- Chengalam East Location in Kerala, India Chengalam East Chengalam East (India)
- Coordinates: 9°38′56″N 76°42′09″E﻿ / ﻿9.6488600°N 76.702450°E
- Country: India
- State: Kerala
- District: Kottayam

Languages
- • Official: Malayalam, English
- Time zone: UTC+5:30 (IST)
- PIN: 686585
- Telephone code: 04828 & 0481
- ISO 3166 code: IN-KL
- Vehicle registration: KL-34 & KL-05
- Nearest city: Ponkunnam

= Chengalam =

Chengalam is a village situated in the east of Kottayam District in India.

==Location==
The town is on the border of Kottayam, Kanjirappally and Pala Taluka. Chengalam is well connected by road to urban areas like Pala (15 km), Kanjirappally (14 km), Ponkunnam (9 km), Paika (5 km) and Pallickathode (4 km). It is located 26 km from Kottayam, the district capital. The nearby district capitals are Idukki (85 km), Pathanamthitta (50 km), Alappuzha (63 km), Ernakulam (78 km). Thiruvananthapuram, the state capital is located (156 km) from Chengalam.

==Economy==
Chengalam is predominantly an agricultural and animal husbandry based economy with a few industrial areas.

==Demographics==
Chengalam is a village is part of the Kottayam Taluka, Kanjirappally Taluka and Meenachil Taluka of Kottayam district, Kerala with total 1215 families residing there. Population of Chengalam is predominantly Saint Thomas Christians (Syrian Catholics/Syro Malabar) who trace their origins to the evangelistic activity of Thomas the Apostle in the 1st century. As of 2011 India census, Chengalam had a population of 5226 of which 2519 are males and 2707 are females.

In Chengalam village population of children with age 0–6 is 446 which makes up 8.53% of total population of village. Average Sex Ratio of Chengalam village is 1075 which is lower than Kerala state average of 1084. Child Sex Ratio for Chengalam as per census is 1046, higher than Kerala average of 964.
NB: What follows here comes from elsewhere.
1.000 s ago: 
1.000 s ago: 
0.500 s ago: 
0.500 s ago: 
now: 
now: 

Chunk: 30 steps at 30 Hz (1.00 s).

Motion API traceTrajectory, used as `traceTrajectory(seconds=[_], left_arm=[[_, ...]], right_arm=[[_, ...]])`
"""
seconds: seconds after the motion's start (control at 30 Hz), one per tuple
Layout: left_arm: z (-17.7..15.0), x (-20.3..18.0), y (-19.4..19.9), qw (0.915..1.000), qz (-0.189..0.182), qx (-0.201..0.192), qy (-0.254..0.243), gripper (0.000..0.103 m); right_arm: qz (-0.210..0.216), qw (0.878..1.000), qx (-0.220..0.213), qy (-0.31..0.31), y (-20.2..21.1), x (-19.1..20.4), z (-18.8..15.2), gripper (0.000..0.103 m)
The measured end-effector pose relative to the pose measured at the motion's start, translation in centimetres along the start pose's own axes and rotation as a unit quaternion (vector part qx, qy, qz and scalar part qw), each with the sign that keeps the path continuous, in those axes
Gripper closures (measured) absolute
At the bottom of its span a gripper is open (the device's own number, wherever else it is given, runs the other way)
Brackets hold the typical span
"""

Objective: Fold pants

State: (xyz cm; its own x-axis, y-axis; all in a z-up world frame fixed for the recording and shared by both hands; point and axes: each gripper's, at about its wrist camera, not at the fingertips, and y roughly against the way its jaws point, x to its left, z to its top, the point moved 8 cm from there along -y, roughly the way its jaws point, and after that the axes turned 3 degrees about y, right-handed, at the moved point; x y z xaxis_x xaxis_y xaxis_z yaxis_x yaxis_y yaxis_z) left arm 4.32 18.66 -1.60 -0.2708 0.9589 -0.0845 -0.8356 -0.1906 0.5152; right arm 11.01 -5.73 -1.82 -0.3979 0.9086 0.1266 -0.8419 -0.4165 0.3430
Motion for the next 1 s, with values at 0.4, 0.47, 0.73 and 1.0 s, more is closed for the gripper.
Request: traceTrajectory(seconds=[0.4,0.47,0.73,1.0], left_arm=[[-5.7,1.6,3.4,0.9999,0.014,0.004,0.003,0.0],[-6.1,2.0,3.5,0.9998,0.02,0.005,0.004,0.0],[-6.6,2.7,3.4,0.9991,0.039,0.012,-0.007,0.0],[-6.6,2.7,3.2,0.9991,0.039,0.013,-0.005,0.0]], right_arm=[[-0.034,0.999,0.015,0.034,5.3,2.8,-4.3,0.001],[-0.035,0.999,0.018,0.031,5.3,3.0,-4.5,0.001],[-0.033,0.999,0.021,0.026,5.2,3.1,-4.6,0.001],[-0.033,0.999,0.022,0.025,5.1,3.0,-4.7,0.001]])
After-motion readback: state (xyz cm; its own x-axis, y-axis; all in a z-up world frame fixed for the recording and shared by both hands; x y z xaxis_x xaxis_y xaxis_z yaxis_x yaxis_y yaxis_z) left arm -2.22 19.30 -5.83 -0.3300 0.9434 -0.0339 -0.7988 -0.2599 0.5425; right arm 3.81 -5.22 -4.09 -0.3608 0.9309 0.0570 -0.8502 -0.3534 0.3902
Chengalam village has higher literacy rate compared to Kerala. In 2011, literacy rate of Chengalam village was 97.51% compared to 94.00% of Kerala. In Chengalam Male literacy stands at 97.35% while female literacy rate was 97.66%.

==History==

The present village of Chengalam was once inhabited by wild animals. People from the neighbouring villages of Cherpunkal, Poovarany, Pala, Kanjirappally, Kozhuvanal and Anickadu started occupying the area in the 18th century.

The area belonged to the then Thiruvarppu Devasm and was known as "Chenkalkulam" as there was a pond hewn out of "Chenkal". It is believed that the pond was built to gather water needed for the annual homam, rituals to appease the deities. Later the term Chenkalkulam became "Chenkulam" and finally Chengalam. This is the story behind the etymology of the local name Chengalam.

Before 50–60 years the church here St Antony's Church was very much famous. The church is in the name of Anthony of Padua. The foundation stone of this church has laid in 1913. Also the Chengalam market was very famous. The place is very calm and quiet. The climate is nice with enough rainfall and moderate temperatures. This place is also known as Padua of Kerala.